Copy every line that contains the string "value" from the entries below.

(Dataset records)

-=-=-=-=-

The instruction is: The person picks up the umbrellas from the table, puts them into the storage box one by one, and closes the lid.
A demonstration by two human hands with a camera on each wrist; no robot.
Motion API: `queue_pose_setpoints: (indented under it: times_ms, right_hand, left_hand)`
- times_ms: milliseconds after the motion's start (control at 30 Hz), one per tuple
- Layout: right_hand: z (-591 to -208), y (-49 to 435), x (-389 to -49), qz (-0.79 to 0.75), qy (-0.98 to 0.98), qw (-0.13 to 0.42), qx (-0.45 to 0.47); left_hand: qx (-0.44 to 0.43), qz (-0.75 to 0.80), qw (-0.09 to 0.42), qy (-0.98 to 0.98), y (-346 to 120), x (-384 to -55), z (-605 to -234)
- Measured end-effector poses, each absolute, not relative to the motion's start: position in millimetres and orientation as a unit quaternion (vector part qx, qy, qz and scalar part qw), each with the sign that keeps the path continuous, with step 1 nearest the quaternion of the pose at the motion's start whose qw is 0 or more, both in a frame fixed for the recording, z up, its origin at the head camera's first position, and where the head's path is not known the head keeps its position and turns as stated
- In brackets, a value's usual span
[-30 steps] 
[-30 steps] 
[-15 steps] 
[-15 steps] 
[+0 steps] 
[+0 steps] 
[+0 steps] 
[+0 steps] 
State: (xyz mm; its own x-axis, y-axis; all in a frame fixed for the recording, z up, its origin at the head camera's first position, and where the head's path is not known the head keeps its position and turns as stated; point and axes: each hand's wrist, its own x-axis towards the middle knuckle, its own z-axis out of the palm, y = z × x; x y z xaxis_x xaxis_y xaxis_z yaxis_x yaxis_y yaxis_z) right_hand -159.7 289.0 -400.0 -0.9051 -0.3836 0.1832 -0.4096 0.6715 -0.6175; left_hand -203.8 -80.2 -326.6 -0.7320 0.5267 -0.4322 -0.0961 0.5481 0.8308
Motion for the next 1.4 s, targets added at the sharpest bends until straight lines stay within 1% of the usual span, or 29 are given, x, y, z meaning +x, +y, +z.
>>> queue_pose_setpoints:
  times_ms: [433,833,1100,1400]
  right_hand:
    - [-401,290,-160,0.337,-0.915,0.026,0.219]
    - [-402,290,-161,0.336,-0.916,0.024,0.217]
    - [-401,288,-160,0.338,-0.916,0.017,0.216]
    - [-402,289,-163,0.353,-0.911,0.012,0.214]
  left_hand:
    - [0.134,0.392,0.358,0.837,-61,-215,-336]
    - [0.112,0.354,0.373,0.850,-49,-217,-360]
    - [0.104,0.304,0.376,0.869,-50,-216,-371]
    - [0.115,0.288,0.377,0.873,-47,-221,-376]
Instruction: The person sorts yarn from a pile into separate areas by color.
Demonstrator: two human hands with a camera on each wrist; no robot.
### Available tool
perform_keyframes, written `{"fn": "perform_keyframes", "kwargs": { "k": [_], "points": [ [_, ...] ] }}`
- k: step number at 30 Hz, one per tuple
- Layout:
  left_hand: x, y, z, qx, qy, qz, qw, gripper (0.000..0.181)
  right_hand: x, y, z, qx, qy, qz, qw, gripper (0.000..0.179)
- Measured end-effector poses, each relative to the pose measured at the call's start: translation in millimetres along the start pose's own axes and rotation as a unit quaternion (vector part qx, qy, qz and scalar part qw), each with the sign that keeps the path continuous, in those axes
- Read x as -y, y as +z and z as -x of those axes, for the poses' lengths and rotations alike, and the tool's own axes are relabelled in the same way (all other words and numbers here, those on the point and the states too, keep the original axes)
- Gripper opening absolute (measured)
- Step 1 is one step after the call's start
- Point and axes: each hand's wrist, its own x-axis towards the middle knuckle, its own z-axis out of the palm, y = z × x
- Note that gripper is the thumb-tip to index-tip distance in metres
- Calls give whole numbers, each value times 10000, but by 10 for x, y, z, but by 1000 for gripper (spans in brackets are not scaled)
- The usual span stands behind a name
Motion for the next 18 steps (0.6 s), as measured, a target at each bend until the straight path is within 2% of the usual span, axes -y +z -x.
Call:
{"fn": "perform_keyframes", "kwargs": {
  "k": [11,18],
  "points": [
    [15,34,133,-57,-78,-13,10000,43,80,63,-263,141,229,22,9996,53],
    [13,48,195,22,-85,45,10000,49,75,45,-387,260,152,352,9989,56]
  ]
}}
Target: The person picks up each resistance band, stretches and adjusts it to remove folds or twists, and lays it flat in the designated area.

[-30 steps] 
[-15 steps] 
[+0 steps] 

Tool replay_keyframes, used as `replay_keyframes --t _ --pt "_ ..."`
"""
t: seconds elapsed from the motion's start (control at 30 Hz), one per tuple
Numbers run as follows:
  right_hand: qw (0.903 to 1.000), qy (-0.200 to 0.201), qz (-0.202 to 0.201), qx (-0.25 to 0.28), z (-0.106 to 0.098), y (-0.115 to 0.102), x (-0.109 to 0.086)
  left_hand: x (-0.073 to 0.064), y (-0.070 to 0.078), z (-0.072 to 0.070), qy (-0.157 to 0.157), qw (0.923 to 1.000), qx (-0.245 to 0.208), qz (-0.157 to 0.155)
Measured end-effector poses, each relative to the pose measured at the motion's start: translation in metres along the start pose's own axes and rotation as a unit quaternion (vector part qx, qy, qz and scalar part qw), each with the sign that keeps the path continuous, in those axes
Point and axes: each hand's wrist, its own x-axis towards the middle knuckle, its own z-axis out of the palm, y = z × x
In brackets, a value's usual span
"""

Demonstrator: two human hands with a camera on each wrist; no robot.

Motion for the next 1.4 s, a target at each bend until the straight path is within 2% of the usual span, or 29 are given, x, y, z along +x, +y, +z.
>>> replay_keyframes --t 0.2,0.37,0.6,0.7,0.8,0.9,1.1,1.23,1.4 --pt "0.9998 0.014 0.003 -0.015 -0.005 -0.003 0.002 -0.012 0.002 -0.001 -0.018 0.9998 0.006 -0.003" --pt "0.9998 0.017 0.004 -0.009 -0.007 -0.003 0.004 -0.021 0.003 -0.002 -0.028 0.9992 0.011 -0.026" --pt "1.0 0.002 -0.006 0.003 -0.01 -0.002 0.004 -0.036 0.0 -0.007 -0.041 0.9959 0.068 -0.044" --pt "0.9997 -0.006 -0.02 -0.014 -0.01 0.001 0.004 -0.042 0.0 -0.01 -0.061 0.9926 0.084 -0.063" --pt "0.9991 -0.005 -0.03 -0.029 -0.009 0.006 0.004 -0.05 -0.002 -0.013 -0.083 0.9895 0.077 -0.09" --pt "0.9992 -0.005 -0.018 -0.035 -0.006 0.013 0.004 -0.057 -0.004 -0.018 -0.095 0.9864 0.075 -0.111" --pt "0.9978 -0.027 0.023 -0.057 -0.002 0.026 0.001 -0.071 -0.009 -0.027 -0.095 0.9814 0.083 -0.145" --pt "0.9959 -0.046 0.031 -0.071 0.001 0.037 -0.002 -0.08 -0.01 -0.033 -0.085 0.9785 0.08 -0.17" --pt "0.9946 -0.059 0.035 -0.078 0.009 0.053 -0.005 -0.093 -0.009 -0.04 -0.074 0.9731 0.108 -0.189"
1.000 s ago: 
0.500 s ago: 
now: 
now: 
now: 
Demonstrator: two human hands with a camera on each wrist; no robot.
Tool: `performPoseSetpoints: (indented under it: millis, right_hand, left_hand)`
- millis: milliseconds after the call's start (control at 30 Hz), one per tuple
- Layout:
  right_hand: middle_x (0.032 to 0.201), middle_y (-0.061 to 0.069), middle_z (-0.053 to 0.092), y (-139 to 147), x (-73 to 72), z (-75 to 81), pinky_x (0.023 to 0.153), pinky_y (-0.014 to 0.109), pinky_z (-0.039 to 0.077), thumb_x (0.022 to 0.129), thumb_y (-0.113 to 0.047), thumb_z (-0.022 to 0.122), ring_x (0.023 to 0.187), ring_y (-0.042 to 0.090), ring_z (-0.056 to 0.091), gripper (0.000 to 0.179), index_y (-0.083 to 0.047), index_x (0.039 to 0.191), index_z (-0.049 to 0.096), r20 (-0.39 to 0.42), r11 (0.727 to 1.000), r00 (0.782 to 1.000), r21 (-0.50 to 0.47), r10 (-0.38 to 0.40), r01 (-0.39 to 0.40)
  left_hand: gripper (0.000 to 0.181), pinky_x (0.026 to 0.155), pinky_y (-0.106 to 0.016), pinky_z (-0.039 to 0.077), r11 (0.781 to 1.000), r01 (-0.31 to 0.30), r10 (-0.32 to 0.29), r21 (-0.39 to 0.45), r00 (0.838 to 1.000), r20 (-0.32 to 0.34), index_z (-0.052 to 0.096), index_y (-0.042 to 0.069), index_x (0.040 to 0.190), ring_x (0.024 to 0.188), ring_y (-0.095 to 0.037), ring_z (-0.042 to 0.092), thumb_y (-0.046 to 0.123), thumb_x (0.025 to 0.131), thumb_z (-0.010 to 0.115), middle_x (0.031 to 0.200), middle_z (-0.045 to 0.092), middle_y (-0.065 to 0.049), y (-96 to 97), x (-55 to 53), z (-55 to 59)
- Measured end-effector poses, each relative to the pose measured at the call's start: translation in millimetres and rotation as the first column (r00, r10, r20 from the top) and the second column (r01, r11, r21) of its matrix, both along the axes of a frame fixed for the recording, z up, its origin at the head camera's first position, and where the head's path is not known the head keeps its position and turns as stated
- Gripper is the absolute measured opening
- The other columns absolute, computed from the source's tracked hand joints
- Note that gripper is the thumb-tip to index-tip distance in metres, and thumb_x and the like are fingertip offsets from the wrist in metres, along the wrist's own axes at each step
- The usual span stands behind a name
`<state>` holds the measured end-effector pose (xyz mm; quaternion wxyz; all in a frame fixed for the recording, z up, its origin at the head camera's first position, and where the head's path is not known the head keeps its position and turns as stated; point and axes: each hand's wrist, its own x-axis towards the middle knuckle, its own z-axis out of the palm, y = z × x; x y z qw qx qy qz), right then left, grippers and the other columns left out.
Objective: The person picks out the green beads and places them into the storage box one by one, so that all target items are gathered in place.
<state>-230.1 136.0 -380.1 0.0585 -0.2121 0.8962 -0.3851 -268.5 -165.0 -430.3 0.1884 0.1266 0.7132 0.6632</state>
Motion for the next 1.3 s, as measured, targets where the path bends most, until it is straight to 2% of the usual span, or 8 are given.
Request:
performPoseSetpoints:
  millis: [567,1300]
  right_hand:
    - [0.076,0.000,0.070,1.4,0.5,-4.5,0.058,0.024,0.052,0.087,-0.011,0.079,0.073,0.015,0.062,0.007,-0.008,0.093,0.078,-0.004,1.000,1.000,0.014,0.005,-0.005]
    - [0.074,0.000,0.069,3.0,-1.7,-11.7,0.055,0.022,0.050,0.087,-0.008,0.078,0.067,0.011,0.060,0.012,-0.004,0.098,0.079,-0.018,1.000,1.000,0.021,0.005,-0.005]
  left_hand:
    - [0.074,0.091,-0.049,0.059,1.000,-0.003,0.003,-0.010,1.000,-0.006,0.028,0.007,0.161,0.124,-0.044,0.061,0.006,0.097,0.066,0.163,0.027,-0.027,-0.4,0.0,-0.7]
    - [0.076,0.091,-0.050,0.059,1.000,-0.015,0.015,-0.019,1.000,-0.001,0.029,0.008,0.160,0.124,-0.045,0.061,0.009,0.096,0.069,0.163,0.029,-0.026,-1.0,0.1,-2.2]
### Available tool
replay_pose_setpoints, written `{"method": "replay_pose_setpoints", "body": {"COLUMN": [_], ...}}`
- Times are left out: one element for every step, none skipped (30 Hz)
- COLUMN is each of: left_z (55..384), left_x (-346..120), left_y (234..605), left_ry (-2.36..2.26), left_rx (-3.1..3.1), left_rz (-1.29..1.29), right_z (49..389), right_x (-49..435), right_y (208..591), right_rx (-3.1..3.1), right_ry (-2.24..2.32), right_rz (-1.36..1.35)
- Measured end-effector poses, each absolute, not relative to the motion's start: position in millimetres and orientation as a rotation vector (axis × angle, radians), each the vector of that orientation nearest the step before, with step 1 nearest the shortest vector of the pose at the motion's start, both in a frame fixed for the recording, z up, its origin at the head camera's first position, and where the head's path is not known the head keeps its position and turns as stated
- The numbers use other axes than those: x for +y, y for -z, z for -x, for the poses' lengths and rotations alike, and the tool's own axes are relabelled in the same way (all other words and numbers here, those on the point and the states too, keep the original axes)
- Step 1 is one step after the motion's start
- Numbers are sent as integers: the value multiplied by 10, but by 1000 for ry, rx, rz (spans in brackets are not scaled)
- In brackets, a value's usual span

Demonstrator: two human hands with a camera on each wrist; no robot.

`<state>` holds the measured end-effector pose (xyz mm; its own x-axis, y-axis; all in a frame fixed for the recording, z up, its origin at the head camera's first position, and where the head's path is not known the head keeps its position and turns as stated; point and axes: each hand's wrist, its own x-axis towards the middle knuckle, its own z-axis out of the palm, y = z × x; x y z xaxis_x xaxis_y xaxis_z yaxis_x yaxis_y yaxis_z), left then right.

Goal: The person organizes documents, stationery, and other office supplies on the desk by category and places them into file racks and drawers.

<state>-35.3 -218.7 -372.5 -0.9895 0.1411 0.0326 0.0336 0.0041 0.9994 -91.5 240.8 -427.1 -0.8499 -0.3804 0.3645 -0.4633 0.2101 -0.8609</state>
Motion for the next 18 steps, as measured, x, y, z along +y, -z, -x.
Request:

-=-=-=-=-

### Solved problem
- In brackets, a value's usual span
- Calls give whole numbers, each value times 10000, but by 10 for x, y, z, but by 1000 for gripper (spans in brackets are not scaled)
In brackets, a value's usual span
- Numbers are sent as integers: the value multiplied by 10, but by 1000 for ry, rx, rz (spans in brackets are not scaled)
- In brackets, a value's usual span

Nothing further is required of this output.